Federation for Community Development Learning
Federation for Community Development Learning

Workforce Development Plan

Towards a Community Development Workforce Development Plan

 

Building a Community Development Workforce plan reflecting debates on professionalisation for Community Development

 

Introduction


Following the successful Putting Values into Practice: Community Development for Social Change conference that took place in Loughborough in April 2010, FCDL convened a small working group to take forward the discussion about ‘professionalising’ community development. This involved community development practitioners from Community Development Cymru (CDC), CDX, the England Standards Board, the Federation for Community Development Learning and the Regional Community Development Networks. This paper was produced by the group in December 2010.

 

The debate about ‘professionalising’ Community Development has been around for a long time but recently has intensified in all the jurisdictions. First LLUK, the Lifelong Learning Sector Skills Council, and now LSIS has professionalisation on its agenda. There is also a greater sense of urgency that we, the Community Development field, need to come to some agreement on this issue before ‘somebody else decides for us’.

 

In England, during 2009, the England Standards Board produced a discussion paper and posted responses on its website, CDX had discussions at its regional workshops, FCDL ran a workshop at its 2009 AGM and presented a paper at the 2010 Loughborough conference, and CDF included questions in its Community Workers survey. In Ireland, the All Ireland Group, including CWETN from the North and the Community Workers’ Co-operative based in the South, has discussed the issue at length. In Wales, Community Development Cymru, several years ago, held a conference on this theme and The Community Development Action Plan for Wales talks about ‘A professional workforce’. The Wales Assembly Government now has a Community Development Workforce Development Strategy. The situation and systems in Scotland have always been very different and continue to be, but we still need to establish a stronger dialogue with CD practitioners in Scotland.

 

Why do we need a Community Development Workforce plan?

 

During the last three years in different parts of the LLUK jurisdiction areas there have been much debate about professionalisation and Community Development. The debates have not originated because of a need to gain status for status sake or simply a way to protect jobs or improve terms and conditions. At the heart of the debate is the aim to promote the importance of a profession based on a value based approach to using skills and knowledge in response to the flexible and changing context of community action and organising. It is about gaining recognition that Community Development practice needs to be based on the values, processes, skills and knowledge reflected in the Community Development National Occupational Standards (CDNOS).

 

Any emerging policies or strategies aimed at supporting communities to create, develop and sustain groups reflecting communities of place, interest and identity need to recognise the need to provide community development support, promote community learning, encourage inclusive models of citizenship while building strong bonds within and across communities.

 

At the root of the discussions around professionalisation are the increasing concerns that the Community Development workforce is often undervalued and not acknowledged as being an essential component in promoting and supporting inclusive and participatory ways of working with communities.

 

Recognition of Community Development as a distinct workforce means the need for investment in appropriate training, pay scales, continual professional development as well as essential networking across a range of occupations working with community groups and networks. A workforce development strategy for Community Development will encourage collaboration across any practitioners aiming to support collective community actions based on democracy and inclusion, social justice and equality.

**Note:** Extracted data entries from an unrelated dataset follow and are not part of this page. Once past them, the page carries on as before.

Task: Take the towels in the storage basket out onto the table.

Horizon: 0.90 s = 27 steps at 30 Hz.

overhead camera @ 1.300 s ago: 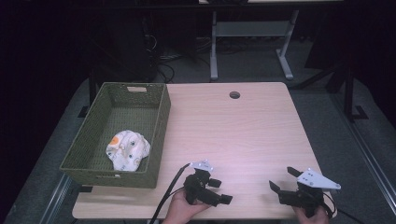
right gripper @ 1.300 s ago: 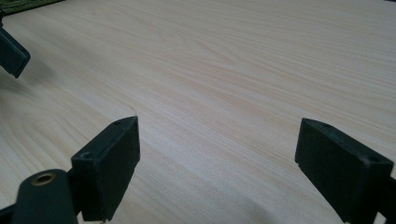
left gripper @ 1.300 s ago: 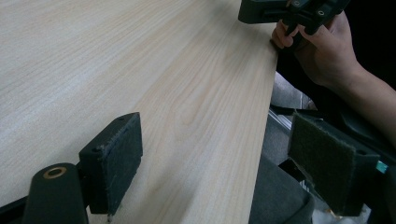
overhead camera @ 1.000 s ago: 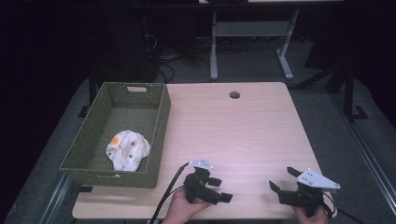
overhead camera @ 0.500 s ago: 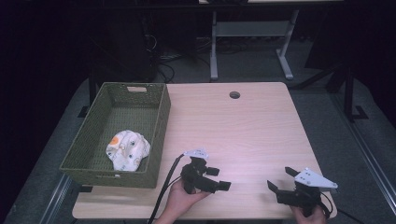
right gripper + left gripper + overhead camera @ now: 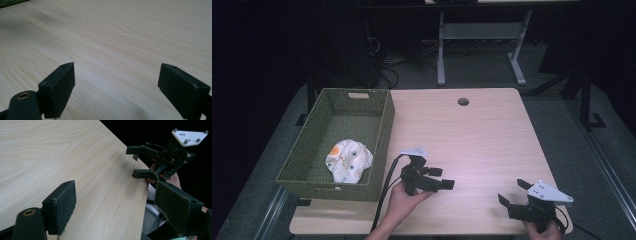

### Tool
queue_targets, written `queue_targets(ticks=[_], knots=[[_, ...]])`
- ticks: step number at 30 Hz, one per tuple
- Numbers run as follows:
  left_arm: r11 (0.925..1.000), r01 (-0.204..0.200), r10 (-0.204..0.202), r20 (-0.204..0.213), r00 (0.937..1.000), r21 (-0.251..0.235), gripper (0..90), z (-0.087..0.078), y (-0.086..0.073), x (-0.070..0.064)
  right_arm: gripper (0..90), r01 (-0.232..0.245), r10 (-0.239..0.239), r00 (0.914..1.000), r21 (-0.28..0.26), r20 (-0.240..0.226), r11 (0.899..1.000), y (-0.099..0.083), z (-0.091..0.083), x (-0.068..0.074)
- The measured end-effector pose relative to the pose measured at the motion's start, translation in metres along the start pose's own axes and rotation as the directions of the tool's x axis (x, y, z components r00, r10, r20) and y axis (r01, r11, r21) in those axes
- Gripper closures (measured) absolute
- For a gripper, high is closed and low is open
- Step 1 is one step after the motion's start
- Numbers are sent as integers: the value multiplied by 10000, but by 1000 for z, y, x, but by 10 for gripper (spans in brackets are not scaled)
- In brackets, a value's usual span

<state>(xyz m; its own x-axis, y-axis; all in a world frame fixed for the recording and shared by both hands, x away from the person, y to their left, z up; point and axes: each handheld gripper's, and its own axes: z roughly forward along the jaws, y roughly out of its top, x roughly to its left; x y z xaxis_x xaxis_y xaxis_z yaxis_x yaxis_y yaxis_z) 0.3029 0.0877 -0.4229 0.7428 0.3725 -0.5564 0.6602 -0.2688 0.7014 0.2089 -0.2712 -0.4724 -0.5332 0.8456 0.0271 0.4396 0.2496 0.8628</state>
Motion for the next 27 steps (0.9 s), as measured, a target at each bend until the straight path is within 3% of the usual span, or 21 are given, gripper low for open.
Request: queue_targets(ticks=[12,14,27], knots=[[9997,-155,156,42,9999,-199,173,-8,20,-3,137,-8,8,10000,-55,1,10000,0,-1,-1],[9994,-275,273,-108,9996,-208,173,-12,25,-5,137,11,-11,10000,-37,-21,10000,0,-1,0],[9985,-460,457,-129,9989,-302,178,-38,41,-11,138,18,-18,10000,-49,-16,10000,0,-1,-1]])
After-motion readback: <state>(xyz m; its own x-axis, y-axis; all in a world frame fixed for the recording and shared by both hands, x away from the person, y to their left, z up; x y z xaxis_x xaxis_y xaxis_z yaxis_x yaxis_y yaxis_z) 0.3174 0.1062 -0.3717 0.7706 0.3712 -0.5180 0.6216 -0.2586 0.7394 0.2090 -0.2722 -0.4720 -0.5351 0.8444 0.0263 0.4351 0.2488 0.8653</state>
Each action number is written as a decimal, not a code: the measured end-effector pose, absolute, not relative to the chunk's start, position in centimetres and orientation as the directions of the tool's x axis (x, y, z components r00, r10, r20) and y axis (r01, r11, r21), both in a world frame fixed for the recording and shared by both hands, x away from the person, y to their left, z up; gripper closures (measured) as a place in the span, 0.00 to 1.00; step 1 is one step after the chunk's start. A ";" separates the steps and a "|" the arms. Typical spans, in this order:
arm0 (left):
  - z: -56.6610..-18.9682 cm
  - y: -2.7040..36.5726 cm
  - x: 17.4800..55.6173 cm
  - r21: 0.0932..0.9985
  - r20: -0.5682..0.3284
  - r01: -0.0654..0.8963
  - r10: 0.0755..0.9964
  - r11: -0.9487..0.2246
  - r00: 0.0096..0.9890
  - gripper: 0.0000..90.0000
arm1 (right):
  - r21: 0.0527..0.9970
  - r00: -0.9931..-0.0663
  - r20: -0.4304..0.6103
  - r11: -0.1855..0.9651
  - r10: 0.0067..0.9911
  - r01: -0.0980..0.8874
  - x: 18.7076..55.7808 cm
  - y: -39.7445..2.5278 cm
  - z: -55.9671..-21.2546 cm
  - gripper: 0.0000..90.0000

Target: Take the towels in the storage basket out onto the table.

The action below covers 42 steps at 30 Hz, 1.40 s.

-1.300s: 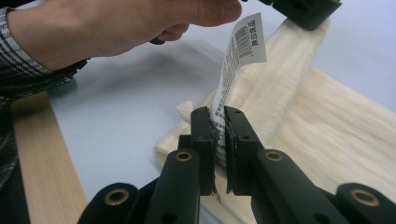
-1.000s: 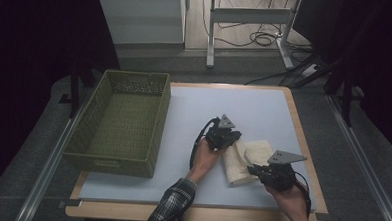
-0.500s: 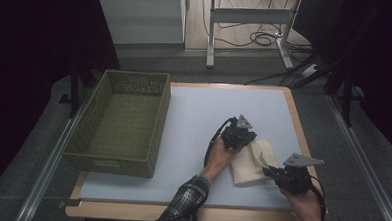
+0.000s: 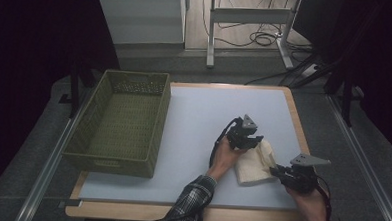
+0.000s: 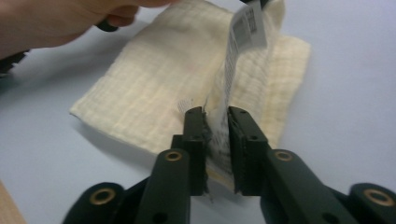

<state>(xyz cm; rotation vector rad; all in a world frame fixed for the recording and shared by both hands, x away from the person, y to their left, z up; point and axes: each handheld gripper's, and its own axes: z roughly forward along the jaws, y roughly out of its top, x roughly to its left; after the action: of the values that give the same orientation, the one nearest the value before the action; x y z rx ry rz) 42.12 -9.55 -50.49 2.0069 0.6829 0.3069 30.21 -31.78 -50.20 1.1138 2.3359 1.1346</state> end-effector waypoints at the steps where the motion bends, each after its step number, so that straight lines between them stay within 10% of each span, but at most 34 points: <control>1: -50.4 -9.3 42.1 0.859 -0.063 0.344 0.587 -0.380 0.807 0.61 | 0.772 -0.641 0.050 0.377 0.766 0.512 30.2 -32.0 -50.2 0.79; 17: -51.2 -3.2 41.0 0.823 -0.047 0.404 0.662 -0.399 0.748 0.33 | 0.738 -0.513 0.041 0.320 0.857 0.595 29.1 -37.8 -50.3 0.62; 42: -54.3 4.3 37.8 0.705 -0.033 0.552 0.757 -0.445 0.653 0.10 | 0.699 -0.605 0.061 0.399 0.794 0.594 31.8 -32.1 -49.9 0.81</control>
<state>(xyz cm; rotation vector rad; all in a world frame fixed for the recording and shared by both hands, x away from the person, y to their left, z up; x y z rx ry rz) 37.83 4.35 -54.28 2.1665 1.0104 0.3745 31.83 -32.09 -49.94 1.2149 2.3770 1.0131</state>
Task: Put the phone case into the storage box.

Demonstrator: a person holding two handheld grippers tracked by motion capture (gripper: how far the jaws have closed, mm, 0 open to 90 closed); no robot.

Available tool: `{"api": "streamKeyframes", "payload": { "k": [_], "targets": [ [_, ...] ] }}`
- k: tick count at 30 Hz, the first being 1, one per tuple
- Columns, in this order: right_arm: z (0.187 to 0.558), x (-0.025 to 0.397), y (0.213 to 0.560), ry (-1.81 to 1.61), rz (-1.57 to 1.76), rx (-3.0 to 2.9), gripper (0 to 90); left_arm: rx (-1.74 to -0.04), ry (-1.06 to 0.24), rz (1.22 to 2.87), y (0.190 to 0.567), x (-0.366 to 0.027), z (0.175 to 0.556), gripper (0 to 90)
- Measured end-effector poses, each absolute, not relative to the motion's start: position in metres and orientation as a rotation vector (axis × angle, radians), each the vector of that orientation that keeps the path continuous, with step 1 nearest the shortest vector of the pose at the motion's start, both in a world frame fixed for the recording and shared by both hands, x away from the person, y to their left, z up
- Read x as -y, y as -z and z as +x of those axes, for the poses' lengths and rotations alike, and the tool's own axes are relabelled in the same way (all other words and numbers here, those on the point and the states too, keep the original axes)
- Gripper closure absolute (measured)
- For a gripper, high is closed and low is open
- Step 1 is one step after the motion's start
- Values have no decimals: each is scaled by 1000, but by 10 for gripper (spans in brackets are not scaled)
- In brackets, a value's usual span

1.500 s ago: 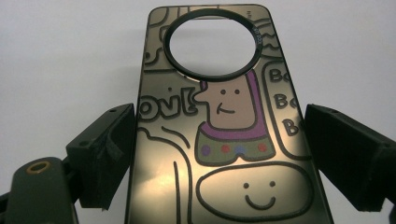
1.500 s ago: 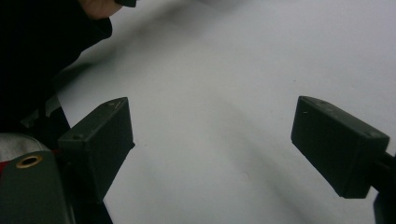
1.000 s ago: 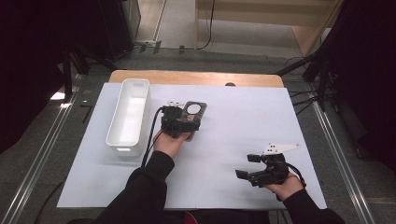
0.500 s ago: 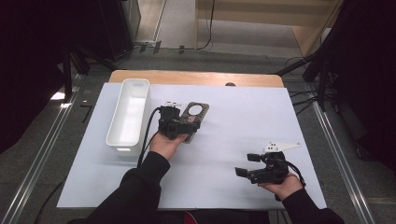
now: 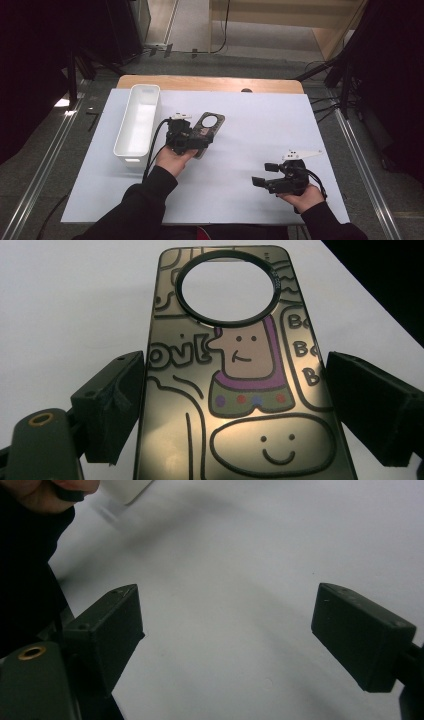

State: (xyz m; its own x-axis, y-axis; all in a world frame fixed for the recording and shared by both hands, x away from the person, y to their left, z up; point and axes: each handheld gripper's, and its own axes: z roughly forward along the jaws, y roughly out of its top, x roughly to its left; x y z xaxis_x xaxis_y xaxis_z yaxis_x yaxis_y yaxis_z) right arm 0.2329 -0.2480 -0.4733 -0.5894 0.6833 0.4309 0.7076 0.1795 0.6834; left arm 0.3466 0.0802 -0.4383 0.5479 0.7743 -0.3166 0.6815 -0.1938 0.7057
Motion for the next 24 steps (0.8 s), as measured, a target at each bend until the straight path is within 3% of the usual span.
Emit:
{"api": "streamKeyframes", "payload": {
  "k": [24],
  "targets": [
    [264,238,463,1529,-1539,2191,129,-1232,-103,1789,447,-80,334,115]
  ]
}}
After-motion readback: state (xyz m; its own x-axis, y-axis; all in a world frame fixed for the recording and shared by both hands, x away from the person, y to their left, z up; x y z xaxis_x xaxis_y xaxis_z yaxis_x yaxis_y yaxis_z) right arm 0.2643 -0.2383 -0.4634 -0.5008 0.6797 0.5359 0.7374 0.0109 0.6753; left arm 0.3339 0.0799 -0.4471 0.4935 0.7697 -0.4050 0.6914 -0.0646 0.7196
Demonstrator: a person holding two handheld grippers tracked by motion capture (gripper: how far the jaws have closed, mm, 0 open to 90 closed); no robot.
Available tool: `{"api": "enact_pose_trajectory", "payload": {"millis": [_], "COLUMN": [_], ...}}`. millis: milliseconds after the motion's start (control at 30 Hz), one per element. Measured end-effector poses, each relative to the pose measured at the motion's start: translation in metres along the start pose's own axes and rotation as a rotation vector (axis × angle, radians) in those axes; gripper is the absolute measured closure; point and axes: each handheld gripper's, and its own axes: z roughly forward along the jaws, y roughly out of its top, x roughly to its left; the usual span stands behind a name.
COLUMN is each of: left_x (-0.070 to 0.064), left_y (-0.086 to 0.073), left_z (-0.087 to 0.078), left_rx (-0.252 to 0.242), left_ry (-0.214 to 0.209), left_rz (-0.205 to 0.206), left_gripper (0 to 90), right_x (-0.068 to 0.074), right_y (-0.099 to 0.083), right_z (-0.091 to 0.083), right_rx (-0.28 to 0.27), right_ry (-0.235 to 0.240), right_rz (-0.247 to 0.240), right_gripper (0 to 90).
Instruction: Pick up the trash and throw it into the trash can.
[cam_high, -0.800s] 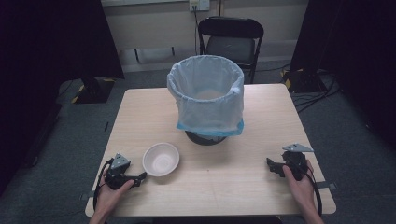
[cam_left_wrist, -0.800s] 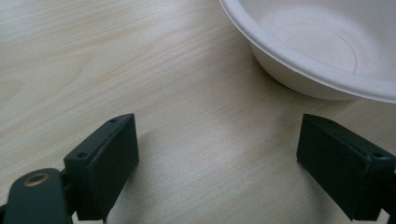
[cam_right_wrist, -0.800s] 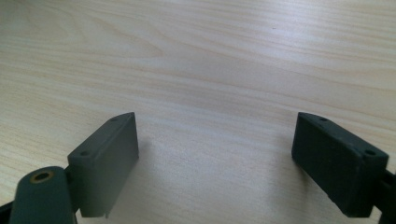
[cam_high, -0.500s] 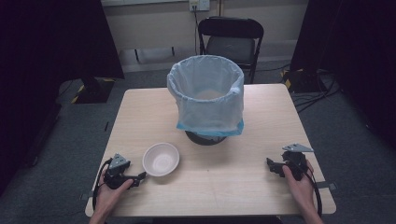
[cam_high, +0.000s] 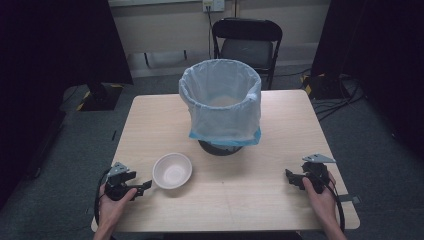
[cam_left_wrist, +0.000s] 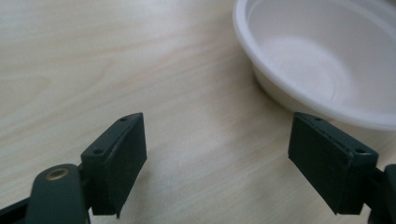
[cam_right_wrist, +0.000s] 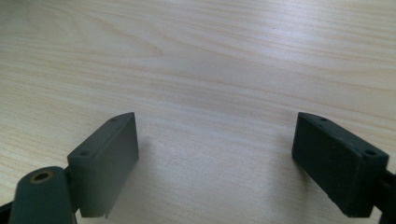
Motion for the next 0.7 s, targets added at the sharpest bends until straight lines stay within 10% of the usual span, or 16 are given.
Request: {"api": "enact_pose_trajectory", "payload": {"millis": [433, 700], "left_x": [-0.003, -0.007], "left_y": [0.040, 0.063], "left_z": [-0.019, 0.008], "left_rx": [-0.103, -0.040], "left_ry": [-0.036, -0.084], "left_rz": [-0.010, 0.029], "left_gripper": [25.5, 24.5], "right_x": [0.000, 0.000], "right_y": [0.000, 0.000], "right_z": [0.000, 0.000], "right_rx": [0.000, 0.000], "right_ry": [0.000, 0.000], "right_rz": [0.000, 0.000], "right_gripper": [13.9, 13.9]}}
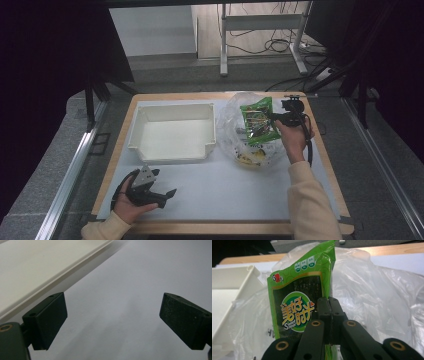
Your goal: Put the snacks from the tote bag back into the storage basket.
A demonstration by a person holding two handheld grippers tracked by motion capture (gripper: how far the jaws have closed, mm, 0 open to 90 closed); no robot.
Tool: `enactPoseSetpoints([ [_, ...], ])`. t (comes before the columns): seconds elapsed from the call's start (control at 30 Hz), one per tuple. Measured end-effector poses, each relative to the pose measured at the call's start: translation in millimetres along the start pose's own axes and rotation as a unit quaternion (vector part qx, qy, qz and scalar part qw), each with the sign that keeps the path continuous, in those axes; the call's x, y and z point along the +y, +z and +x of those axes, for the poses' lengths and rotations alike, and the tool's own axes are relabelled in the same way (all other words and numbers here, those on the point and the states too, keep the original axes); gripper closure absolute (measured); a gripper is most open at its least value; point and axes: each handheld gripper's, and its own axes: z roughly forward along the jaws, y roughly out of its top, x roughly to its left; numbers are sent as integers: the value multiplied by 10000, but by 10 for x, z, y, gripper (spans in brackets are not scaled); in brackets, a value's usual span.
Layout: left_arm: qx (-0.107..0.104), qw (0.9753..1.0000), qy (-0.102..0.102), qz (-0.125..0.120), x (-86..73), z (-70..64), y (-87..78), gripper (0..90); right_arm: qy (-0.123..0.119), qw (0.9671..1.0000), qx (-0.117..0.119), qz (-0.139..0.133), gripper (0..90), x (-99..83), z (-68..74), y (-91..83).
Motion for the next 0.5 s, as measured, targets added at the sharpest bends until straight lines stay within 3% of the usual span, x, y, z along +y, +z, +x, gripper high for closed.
enactPoseSetpoints([
  [0.3,26,10000,-17,-6,-1,0,-6,78,154,9992,228,-277,897,17,-39,-120],
  [0.5,55,10000,-37,20,0,-1,-6,78,126,9985,347,-413,898,29,-36,-193],
])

Themes such as citizenship, environmental justice, inclusive health and well-being initiatives to name but a few are areas that Community Development practice adds value to as  part of supporting community led action and learning.

 

The need to gain recognition and acknowledgement about the value, the quality and the process that Community Development practitioners bring to the process of: supporting, listening to and encouraging community members to organise and work together in order to identify their own needs and aspirations; take actions to exert influence the decisions that affect their lives; and improve the quality of their own lives, the communities in which they live and the societies that they are part of.

 

The principles underpinning the strategy/action plan


Community Development needs to reclaim its ownership of a way of working that has been consistently shown to be effective.

 

  1. Community Development needs to celebrate and demonstrate its transformative impact on individuals and communities and on those with a remit to provide services and support to communities.
  2. Community Development needs to raise its profile so that people / organisations understand what it is and how it works.
  3. All communities, of place, interest and identity, deserve to have access to good quality community development support by practitioners using the inclusive and participatory ways of working that are grounded in the values of community development.
  4. Community Development is a recognised sphere of work with its own ethics and national standards.
  5. Community Development is clearly about promoting equality and social justice and supporting real changes in communities which tackle issues of marginalisation, discrimination and poverty, and raises and fulfils aspirations.
  6. Community Development is an approach which encompasses collective action, community empowerment, building on and sharing the expertise and skills within communities.
  7. Community Development is an approach that can respond to the increasing complexity of our society and the associated problems that people face in a fast changing world.
  8. Community Development practitioners can work quickly and effectively with and in communities because of their connections and approach, although community development is a long term educative process it enables ‘quick wins’  to maintain and increase involvement by communities; community development inputs provide a catalytic role which leads to wide ranging community activity.
  9. Community Development practitioners are highly skilled, competent and professional in their practice.
  10. Community Development provides a way of investing in communities, of supporting communities developing their own leadership, of promoting and supporting community well-being.
  11. Community Development practitioners enable people within communities to increase their political literacy which is a precursor to effective community empowerment and engagement in ‘the Big Society’ or other concepts/initiatives.
  12. Community Development practitioners act as a bridge between agencies and communities, providing connections within and between communities, localities, community groups, statutory bodies.
  13. Community Development practitioners provide informal education, encouraging people to learn from each other, and encouraging people to raise their aspirations in education and employment.
  14. Community Development practitioners have a key role in promoting a community development approach by other agencies and professionals.
  15. Community Development is a skilled way of working, at least equivalent to youth work and social work; our aspiration is for community development practitioners who provide paid support to communities to be able to demonstrate practice equivalent to degree level of knowledge and understanding in community development and be able to demonstrate their practice against the key areas in the CDNOS.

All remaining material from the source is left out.